Data Is Plural

... is a weekly newsletter of useful/curious datasets.

2016.11.16 edition

Hate crimes, fake news on Facebook, Election Day on “the front page of the internet,” important Wikipedia pages, and every street tree in NYC.

Hate crimes in the United States. Since the 1990s, the FBI has collected data on hate crimes from local law enforcement agencies. On Monday, the bureau released data for 2015, reporting “5,850 criminal incidents and 6,885 related offenses, as being motivated by bias toward race, ethnicity, ancestry, religion, sexual orientation, disability, gender, and gender identity.” Those numbers are based on reports from 14,997 participating agencies. On the FBI’s website, you can view and download summary tables of the most recent data. You can also download incident-specific data for 1992 through 2014 from the National Archive of Criminal Justice Data. Unfortunately, as ProPublica noted yesterday, the FBI dataset is “deeply flawed”; more than 3,000 law enforcement agencies don’t participate in the program. [h/t John Templon]

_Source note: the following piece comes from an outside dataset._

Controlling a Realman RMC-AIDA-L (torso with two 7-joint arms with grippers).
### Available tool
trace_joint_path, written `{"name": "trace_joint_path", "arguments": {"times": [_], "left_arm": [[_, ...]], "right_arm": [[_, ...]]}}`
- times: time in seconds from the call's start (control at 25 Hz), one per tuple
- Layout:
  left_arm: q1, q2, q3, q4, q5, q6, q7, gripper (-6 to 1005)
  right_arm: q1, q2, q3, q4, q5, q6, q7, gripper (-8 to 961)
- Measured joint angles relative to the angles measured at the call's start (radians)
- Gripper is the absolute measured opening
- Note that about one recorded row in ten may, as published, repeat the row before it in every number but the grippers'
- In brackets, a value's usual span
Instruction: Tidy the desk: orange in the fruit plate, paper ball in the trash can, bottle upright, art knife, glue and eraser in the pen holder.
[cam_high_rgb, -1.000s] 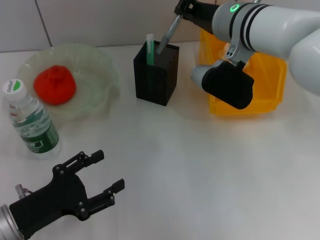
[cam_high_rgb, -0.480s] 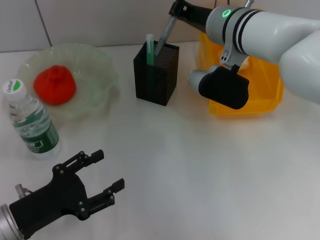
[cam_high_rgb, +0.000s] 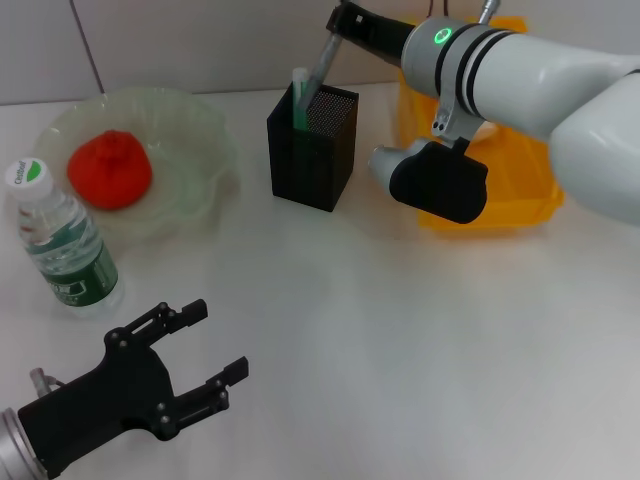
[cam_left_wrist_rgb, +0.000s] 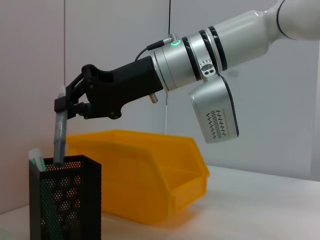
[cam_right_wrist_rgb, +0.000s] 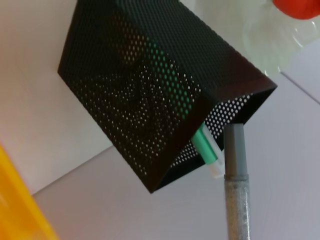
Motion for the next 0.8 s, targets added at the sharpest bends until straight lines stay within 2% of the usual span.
{"name": "trace_joint_path", "arguments": {"times": [0.64, 0.8], "left_arm": [[-0.007, 0.001, 0.000, 0.000, 0.000, 0.004, 0.000, 785], [-0.016, 0.002, 0.000, 0.000, 0.000, 0.006, -0.010, 785]], "right_arm": [[-0.012, 0.000, -0.010, 0.045, 0.002, 0.089, 0.004, 192], [-0.018, 0.000, -0.010, 0.029, 0.013, 0.090, 0.022, 288]]}}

Fake news on Facebook. Last month, colleagues at BuzzFeed News and I analyzed and fact-checked 1,000+ posts from hyperpartisan Facebook pages, and found a disturbingly high rate of fake news. Here’s the data. Facebook CEO Mark Zuckerberg has dismissed the possibility that fake news influenced the election, calling it a “pretty crazy idea”. Meanwhile, renegade Facebook employees have now formed an unofficial task force to battle fake news on the platform.

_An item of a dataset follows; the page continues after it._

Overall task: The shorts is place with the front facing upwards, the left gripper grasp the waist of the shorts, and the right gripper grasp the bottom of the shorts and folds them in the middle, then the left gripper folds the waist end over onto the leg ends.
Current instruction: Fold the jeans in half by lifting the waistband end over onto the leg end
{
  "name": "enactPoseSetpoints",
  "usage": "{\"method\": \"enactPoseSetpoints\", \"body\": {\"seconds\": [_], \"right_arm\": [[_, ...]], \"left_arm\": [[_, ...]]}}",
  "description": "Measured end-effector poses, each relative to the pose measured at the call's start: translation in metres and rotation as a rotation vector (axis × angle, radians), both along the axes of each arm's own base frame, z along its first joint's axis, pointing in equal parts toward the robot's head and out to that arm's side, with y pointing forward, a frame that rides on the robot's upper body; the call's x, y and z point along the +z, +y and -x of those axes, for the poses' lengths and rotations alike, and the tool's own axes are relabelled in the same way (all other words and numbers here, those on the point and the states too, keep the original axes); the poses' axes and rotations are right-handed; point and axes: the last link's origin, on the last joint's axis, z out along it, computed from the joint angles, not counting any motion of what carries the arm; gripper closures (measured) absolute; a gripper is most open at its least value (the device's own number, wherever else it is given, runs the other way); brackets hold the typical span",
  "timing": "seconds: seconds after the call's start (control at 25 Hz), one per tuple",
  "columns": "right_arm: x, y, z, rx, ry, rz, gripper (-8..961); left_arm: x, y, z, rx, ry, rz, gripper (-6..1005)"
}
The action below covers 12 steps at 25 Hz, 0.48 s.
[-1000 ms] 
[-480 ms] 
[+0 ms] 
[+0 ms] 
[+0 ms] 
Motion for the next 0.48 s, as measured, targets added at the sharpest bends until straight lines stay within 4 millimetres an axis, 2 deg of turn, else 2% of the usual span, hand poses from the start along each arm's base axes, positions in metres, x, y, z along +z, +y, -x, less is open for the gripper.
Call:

Election Day on “the front page of the internet.” Jason Baumgartner — a.k.a. Stuck_In_the_Matrix — has collected and published every submission and comment posted to Reddit from November 8th through November 10th. For each of the nearly 8 million comments, the dataset includes the message, the author, the subreddit it was posted to, the comment thread’s ID, and more. Previously: 1.7 billion Reddit comments, featured Nov. 25, 2015.

The most important entries on Wikipedia. Germany-based researcher Andreas Thalhammer has applied PageRank — the algorithm at the heart of Google’s origin story — to the world of Wikipedia. The result: the DBpedia PageRank dataset, which estimates the importance of each page based on the other pages that link to it. You can download the data directly, or query it online. (According to the metric, Aristotle, Plato, and Karl Marx are history’s three most Wiki-central philosophers.)

Every street tree in NYC. Earlier this month, New York City published the results of its decennial tree count. You can explore a map of every street tree in NYC — nearly 700,000 of ‘em — or download the corresponding dataset, which contains info on each tree’s species, circumference, health status, and other observations. (Note: That dataset appears to contain about one-third fewer trees than the map’s count, for reasons I can’t quite figure out.) Results of the 1995 and 2005 tree censuses are also available.